In 2001, Bilal Zein, Chief Operating Officer at Quanon Capital Ltd, set up a Single Family Office, discreetly serving a family of wealth, as well as overseeing their corporate family business and direct operating assets. He has 32 years of experience of managing multi-assets, including financial, legal and operational.


Passionate about wealth management, and with a great depth of knowledge in relation to family and corporate governance, he is ideally placed to explain the evolution that a business founder, principal or inheritor may take when moving from using the family business’s offices for support, to setting-up a separate investment office, or moving to a Family Office.


According to Bilal, it’s only natural that the founder, or principal of a business, leans on the company’s professionals for personal help from time to time.


After all, the business is their life, and vice versa: the founder’s and the business’s affairs often overlap and intertwine. The embedded family office, as it is termed, may also provide support (both investment related and personal) to the founder’s family members that also work in the business. However, there comes a point when the interests of the family and the business are best served separately.


“The family office comes in different shapes and forms,” explains Bilal. “It starts with a personal assistant doing some work for the principal and slowly moves on to help with lifestyle, or managing personal financial assets, right up to the extreme of structuring the wealth of the family,” he says.

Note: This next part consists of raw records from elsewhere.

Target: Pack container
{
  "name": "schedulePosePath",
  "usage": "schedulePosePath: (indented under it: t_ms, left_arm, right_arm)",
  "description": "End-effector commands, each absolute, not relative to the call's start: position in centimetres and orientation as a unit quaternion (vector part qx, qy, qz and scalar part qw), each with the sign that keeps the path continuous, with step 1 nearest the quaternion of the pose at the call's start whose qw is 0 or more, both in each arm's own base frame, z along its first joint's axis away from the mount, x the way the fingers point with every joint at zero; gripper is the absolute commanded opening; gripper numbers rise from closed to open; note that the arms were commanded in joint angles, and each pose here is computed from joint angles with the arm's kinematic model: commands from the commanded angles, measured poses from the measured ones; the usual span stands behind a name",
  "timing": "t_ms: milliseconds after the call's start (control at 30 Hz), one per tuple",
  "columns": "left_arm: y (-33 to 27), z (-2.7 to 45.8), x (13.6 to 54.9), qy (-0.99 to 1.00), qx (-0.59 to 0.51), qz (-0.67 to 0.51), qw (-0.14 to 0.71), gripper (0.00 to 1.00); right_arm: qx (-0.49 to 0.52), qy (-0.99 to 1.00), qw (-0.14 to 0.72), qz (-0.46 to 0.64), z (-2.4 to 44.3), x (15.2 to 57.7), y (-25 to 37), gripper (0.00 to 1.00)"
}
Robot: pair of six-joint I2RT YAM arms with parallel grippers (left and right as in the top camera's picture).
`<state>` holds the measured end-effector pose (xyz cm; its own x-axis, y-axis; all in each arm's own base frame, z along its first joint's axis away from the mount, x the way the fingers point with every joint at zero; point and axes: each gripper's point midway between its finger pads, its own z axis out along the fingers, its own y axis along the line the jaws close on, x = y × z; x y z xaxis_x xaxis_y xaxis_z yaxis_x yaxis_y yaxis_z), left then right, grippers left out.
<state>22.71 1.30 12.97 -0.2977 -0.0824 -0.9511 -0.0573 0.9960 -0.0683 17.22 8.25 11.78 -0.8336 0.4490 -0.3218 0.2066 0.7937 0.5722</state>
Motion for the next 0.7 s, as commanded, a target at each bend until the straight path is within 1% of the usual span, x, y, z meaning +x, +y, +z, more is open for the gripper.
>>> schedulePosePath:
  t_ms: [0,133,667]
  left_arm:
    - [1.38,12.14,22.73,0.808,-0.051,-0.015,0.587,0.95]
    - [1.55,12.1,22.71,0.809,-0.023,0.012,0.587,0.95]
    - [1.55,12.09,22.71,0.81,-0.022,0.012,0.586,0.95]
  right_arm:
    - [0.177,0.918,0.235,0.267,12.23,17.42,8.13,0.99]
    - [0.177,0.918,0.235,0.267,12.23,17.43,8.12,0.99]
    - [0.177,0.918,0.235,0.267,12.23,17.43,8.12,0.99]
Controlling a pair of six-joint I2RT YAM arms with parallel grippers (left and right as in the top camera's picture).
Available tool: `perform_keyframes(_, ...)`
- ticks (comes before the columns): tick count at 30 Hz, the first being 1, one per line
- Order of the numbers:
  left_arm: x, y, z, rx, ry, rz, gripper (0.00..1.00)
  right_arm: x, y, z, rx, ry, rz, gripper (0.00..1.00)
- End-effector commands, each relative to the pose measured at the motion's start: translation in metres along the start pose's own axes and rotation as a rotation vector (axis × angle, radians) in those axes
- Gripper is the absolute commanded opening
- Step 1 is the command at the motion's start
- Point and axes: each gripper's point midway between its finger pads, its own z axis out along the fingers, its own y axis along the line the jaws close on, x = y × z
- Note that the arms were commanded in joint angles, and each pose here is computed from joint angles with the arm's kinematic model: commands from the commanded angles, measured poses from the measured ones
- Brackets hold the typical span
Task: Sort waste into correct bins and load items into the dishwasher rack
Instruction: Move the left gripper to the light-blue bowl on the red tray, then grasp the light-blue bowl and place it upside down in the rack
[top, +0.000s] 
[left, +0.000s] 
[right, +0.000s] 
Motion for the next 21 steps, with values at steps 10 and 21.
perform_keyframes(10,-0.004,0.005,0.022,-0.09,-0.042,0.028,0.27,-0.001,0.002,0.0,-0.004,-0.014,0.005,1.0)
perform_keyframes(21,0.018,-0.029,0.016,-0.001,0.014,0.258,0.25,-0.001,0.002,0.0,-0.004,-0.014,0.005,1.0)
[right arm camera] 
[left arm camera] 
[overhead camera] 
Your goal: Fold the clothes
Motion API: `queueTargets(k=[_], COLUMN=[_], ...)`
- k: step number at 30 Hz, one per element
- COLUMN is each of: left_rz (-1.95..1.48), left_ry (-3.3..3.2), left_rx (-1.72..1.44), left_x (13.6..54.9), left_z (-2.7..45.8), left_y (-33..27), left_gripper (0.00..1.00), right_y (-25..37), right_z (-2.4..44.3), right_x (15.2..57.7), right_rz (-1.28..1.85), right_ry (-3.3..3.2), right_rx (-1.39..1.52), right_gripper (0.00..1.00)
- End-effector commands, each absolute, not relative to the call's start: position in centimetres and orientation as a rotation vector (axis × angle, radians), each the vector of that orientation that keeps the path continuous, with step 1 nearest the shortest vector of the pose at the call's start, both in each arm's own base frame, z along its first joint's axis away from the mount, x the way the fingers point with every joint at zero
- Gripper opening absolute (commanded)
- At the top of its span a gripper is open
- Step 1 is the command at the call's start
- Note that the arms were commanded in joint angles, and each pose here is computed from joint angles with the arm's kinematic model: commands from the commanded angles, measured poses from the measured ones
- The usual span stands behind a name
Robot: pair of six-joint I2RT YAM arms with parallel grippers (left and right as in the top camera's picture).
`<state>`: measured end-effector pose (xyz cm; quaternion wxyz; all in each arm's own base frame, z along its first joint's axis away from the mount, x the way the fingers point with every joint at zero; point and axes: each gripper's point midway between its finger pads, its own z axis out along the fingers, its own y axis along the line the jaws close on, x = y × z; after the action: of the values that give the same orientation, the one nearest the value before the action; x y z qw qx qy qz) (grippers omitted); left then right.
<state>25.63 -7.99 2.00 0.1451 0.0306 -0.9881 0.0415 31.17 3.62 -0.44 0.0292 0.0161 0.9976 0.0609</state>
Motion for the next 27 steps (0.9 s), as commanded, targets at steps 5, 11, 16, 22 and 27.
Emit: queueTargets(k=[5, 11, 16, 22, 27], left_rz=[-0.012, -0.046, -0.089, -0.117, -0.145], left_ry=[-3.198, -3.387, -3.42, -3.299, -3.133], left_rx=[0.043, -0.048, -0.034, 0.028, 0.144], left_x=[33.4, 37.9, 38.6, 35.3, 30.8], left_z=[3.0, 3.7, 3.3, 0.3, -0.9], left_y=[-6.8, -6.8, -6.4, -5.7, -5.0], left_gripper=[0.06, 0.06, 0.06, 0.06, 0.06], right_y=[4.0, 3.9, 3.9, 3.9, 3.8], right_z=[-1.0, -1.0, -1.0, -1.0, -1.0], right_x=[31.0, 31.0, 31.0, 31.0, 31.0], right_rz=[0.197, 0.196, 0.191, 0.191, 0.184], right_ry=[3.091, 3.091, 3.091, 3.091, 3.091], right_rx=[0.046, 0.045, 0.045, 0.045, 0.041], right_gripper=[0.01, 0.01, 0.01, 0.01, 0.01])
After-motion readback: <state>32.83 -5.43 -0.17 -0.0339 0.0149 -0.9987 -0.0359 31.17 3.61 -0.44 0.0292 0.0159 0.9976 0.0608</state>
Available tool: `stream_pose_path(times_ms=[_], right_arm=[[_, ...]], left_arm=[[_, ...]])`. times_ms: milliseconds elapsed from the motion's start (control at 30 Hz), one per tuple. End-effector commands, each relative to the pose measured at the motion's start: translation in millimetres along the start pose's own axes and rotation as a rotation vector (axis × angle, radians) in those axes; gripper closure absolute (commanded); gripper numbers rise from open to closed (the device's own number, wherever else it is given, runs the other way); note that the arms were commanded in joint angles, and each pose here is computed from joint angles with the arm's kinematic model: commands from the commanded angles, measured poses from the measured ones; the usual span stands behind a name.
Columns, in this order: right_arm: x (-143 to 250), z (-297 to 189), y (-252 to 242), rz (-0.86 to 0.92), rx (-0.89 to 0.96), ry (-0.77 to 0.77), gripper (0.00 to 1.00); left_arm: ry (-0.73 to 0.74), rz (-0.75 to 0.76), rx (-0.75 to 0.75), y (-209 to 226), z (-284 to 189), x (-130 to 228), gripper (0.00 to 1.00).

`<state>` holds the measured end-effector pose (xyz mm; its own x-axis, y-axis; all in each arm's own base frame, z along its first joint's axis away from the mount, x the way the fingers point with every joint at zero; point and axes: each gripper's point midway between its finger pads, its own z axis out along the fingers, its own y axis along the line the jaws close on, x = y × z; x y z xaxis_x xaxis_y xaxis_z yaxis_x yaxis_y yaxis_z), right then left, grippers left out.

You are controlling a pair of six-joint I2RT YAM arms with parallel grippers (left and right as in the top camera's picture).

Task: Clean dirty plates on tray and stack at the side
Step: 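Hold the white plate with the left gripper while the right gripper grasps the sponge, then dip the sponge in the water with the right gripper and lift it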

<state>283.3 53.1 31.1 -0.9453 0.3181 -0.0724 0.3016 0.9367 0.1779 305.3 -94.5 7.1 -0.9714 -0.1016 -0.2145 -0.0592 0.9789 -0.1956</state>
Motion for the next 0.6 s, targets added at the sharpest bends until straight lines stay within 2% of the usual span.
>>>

“In between, you have other services that the principal, but more importantly, the next generation, will start to look at. That spectrum ends-up splitting the family office space into investment offices for families, or more comprehensive services – fully fledged Family Offices for the families,” he says.


Getting To Crunch Point

“For some families it’s just easier to lean on the people that they’ve worked with and trust in the operating business: ‘While you’re doing all this work for the company, can you also do this work for my investments’, for example. That’s very typical. To be honest, I’m a good example. I originally worked for the family business,” Bilal confesses. “But it’s important to understand early on, that you have to have proper boundaries,” he stresses.


“It’s very easy to get blurred in terms of the conflict of interests. So, if I’m a lawyer for the business and the principal asks me to look at their personal assets, sometimes those assets may be used for the business and there might be a conflict. Am I looking out for the best interests of the company, or the best interests of the family when it comes to those assets? In the same way, if we’re looking at the financial returns, would the investment assets for the family, or the business come first?” he illustrates.


According to Bilal, the majority of wealthy families will have similar types of investments. “Real estate, financial assets and private equity, for example, can all be embedded in the family business, but it will be biased towards what the business understands and is good at. That might be a good thing to focus on, but it has to be done by design and not default,” he cautions.


“When you start moving out of the embedded family office you open up to other assets that are available for the family to look at and to invest in,” he explains. “That requires slightly different skill sets and a different focus. The CFO in the operating business is unlikely to be a skilled investment manager and may not have the requisite investment experience or expertise.” Bilal adds.


But the critical factor to understanding what type of family office structure to have, is to understand who the office would serve. This question becomes all the more important once the family grows to include multiple generations.


“An embedded family office very much serves the members of the family who are in the business and the members of the family who are not working in the business are left behind in a way,” Bilal explains.


“This is where the stand-alone Family Office comes in. It’s very important for serving those members of the family who aren’t in the family business.”

Understand what the family wants and needs.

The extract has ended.